50% de femmes victimes de VBG au travail – Lequotidien
50% de femmes victimes de VBG au travail – Lequotidien

C’est un chiffre qui fait froid dans le dos : 50% des femmes qui travaillent sont victimes de violences basées sur le genre (VBG) dans le milieu professionnel au Sénégal, a révélé samedi la coordinatrice du Projet d’appui au genre. stratégie nationale pour l’équité et l’égalité des sexes (Pasneeg 2), Awa Nguer Fall.

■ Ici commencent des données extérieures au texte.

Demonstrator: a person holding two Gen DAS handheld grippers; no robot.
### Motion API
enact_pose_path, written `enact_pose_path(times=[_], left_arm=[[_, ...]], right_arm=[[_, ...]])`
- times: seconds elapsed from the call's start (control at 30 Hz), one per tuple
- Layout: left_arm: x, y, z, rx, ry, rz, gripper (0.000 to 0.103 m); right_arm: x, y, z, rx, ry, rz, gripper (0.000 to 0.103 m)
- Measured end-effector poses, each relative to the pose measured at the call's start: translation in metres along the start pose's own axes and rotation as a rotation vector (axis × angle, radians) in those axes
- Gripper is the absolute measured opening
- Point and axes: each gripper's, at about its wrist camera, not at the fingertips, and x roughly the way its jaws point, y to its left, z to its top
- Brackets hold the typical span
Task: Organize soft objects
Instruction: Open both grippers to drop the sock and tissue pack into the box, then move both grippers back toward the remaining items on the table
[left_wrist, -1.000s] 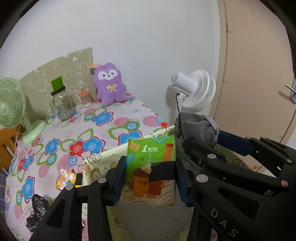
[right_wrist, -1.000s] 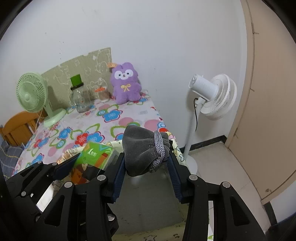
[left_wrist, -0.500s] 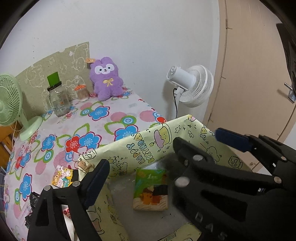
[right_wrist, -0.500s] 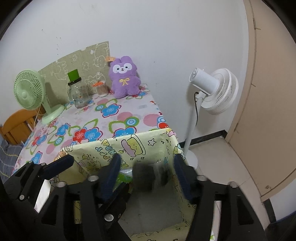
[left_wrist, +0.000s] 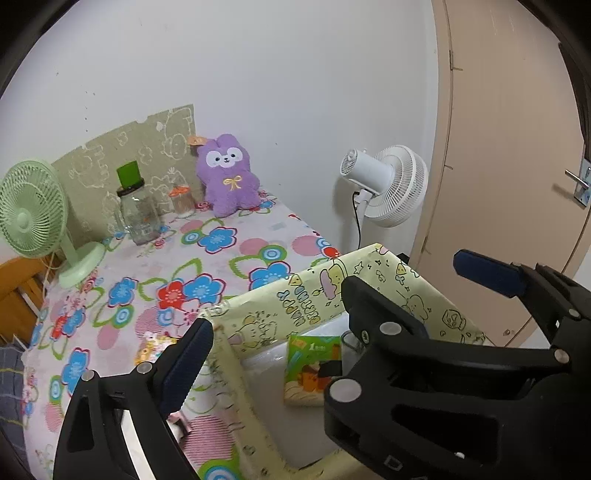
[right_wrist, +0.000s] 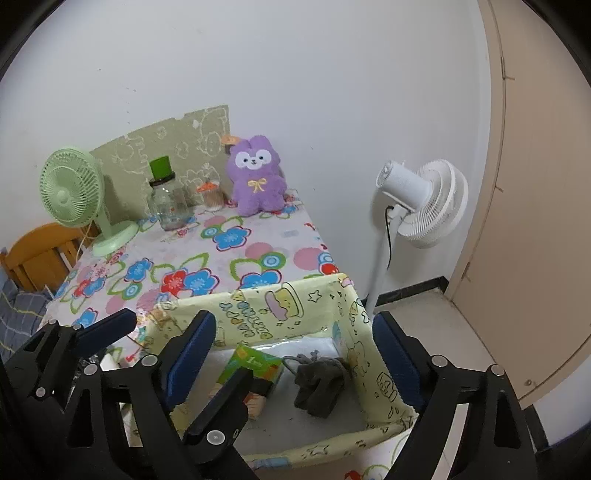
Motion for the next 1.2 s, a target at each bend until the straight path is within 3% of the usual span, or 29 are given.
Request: enact_pose_path(times=[0.27, 1.2], left_arm=[[-0.028, 0.009, -0.004, -0.001, -0.038, 0.013, 0.096], [-0.082, 0.068, -0.033, -0.066, -0.087, 0.074, 0.098]], right_arm=[[-0.026, 0.018, -0.001, -0.012, -0.046, -0.003, 0.093], [-0.067, 0.096, -0.01, -0.093, -0.073, 0.046, 0.094]])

« Selon une étude, 50 % des femmes sont victimes de violences basées sur le genre dans leur milieu professionnel et 80 % des auteurs sont des hommes », a-t-elle souligné. Mme Fall s’exprimait lors d’un panel organisé à Dakar, en partenariat avec les femmes du Mouvement national des femmes de la Confédération des syndicats autonomes du Sénégal (Csa). Selon la coordonnatrice de Pasneeg 2, le partenariat avec les femmes Csa vise à sensibiliser les travailleuses afin qu’elles soient davantage conscientes de leurs droits sur leur lieu de travail. Cette rencontre vise à « sensibiliser les femmes pour qu’elles deviennent des piliers de la lutte contre les violences basées sur le genre dans le milieu professionnel », a-t-elle précisé. S’appuyant sur une étude du Groupe d’études et de recherche Genre et sociétés (Gestes) de l’Université Gaston Berger de Saint-Louis, elle a indiqué que les violences subies par les femmes sont psychologiques, économiques et physiques. et sexuelle. Le rapport souligne « que dans le milieu professionnel, les formes de violences subies [par les femmes] sont psychologiques (35,5%), économiques (27,5%), physiques (9,7%) et sexuels (6,5%).

Venue participer au panel, la Directrice de la Famille et de la Protection des Secteurs Vulnérables, Rokhaya Diakhate, a rappelé les mesures mises en place par l’Etat du Sénégal pour lutter contre les VBG. « Outre les projets et programmes de lutte contre les violences basées sur le genre, notamment le Plan d’action national de lutte contre les violences basées sur le genre, la Stratégie nationale pour l’abandon des mutilations génitales féminines, entre autres, le Ministère de la Famille et de la Solidarité a lancé un « Wallu Plateforme « Allo 116 », qui vise à offrir des services d’écoute et d’orientation aux femmes et jeunes victimes de violences basées sur le genre », a-t-elle précisé. savoir.